The strategic functions devoted to anticipation, deterrence, protection, prevention, and intervention are extended to influence, and close cooperation with diplomacy. They are notably expressed in the modernization of nuclear deterrence, the capacity to conduct high-intensity warfare, the assertion as a leading cyber player, the response to hybrid threats, the resilience of the nation, and the mobilization of the economy in the service of defense.
The strategic review is a turning point for France.
It shows the will to adapt to a world where war is once again possible and acknowledges the obsolescence of the army model developed in the 1990s, based on nuclear deterrence and an expeditionary corps army designed for asymmetric conflicts. However, it does not draw all the consequences of the rise in conflict and leaves several questions open.
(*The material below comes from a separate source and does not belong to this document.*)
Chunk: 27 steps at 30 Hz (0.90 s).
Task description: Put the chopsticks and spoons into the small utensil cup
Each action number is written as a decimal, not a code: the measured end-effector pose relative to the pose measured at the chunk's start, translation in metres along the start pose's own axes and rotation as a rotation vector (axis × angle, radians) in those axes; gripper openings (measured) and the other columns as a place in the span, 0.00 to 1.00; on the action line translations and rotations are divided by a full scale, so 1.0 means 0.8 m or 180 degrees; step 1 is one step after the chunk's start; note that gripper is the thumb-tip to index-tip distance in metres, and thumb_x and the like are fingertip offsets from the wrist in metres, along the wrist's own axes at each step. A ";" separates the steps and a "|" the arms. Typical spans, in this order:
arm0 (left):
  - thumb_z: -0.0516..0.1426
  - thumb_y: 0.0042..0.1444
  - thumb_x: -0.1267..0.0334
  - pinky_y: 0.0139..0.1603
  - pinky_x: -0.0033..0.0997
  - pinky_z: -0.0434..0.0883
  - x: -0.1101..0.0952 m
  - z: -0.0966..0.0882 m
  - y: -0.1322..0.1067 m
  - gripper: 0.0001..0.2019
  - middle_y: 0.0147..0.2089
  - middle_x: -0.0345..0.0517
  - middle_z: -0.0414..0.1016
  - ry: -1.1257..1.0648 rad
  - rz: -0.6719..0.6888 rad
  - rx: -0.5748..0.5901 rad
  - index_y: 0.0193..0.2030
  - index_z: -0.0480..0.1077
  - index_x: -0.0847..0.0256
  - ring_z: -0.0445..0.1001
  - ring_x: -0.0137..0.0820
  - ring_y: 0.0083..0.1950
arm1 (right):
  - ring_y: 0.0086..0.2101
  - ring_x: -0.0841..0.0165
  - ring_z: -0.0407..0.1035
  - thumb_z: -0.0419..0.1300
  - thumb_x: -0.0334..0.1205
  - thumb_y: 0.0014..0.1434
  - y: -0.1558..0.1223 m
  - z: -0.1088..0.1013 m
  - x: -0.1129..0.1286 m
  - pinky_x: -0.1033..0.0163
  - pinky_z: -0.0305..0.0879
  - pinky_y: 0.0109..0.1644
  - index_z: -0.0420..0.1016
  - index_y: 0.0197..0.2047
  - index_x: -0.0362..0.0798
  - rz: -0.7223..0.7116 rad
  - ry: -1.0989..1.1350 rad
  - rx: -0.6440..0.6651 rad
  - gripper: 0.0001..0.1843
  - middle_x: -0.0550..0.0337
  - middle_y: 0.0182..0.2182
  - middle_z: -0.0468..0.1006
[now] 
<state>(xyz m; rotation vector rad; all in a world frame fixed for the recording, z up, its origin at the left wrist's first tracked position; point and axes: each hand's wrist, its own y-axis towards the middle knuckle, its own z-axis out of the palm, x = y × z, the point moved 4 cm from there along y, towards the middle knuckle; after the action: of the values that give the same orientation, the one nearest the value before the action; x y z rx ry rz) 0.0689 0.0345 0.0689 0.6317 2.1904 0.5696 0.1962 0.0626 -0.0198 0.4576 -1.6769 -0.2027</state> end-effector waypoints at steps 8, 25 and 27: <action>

The first question concerns the posture of a balancing power that France claims to have.
Faced with a world that is becoming impoverished, dominated by the imperial ambitions of the tyrannies of the 21st century and by their desire to eradicate freedom, France must choose its camp, which can only be that of the democracies. This in no way implies aligning itself with the United States or locking itself into the logic of the blocs. But we cannot base a strategy on balance with powers that pose an existential threat to our nation and wage a ruthless hybrid war against us.
The danger of this ambiguous positioning was highlighted by the underestimation of the possible invasion of Ukraine and then the complacency maintained towards Moscow. While the danger arising from the convergence between China and Russia is rightly pointed out, the Strategic Review remains very discreet on the risks linked to regional powers that use the strategic vacuum left by the withdrawal of the United States to assert their ambitions.
Emancipated and uninhibited, these regional powers do not hesitate to resort to armed forces, like Iran, Saudi Arabia, and especially Turkey, which directly threaten Greece and the Eastern Mediterranean.
Moreover, French strategy remains torn between the affirmation of strategic autonomy and the role of sting claimed within NATO and the European Union. The Alliance, enlarged to include Finland and Sweden, is acclaimed by our partners, even though it has been weakened by the tearing apart of America and by the pivot of the United States towards Asia. It is as essential to France's security in the face of Russia as it is dangerous because of the dependence it creates.
At the same time, the gamble on European sovereignty is lost from the outset because of the priority that Germany has set for itself to become by 2030 the leading conventional partner of the United States and NATO's platform on the continent.
The greatest uncertainty, however, results from the foreseeable gap between the objectives set by the French strategic review and the army model and financial envelope of the 2024-2030 programming law.
The return of major threats to France's territory and population implies a reinvestment in defense to guarantee the effectiveness of deterrence through conventional credibility, to fill the gaps in terms of UAVs, deep strikes, anti-aircraft defense, and cyber or munitions.
High-intensity warfare is inseparable from the upward revision of the size of the armed forces. The conversion to a form of a war economy is conditional on the reorientation of public spending toward security. This is not compatible with a debt of 114% of GDP, nor with a country and a decision-making system at a standstill
France can only provide security if it is capable of ensuring its security in all circumstances. However, the programming law risks confirming that there is no such thing as sovereignty for over-indebted countries, by forcing us to adjust our ambitions to the shortage of resources. Rearmament is therefore more than ever conditional on France's economic, financial, political, and moral recovery in the years to come.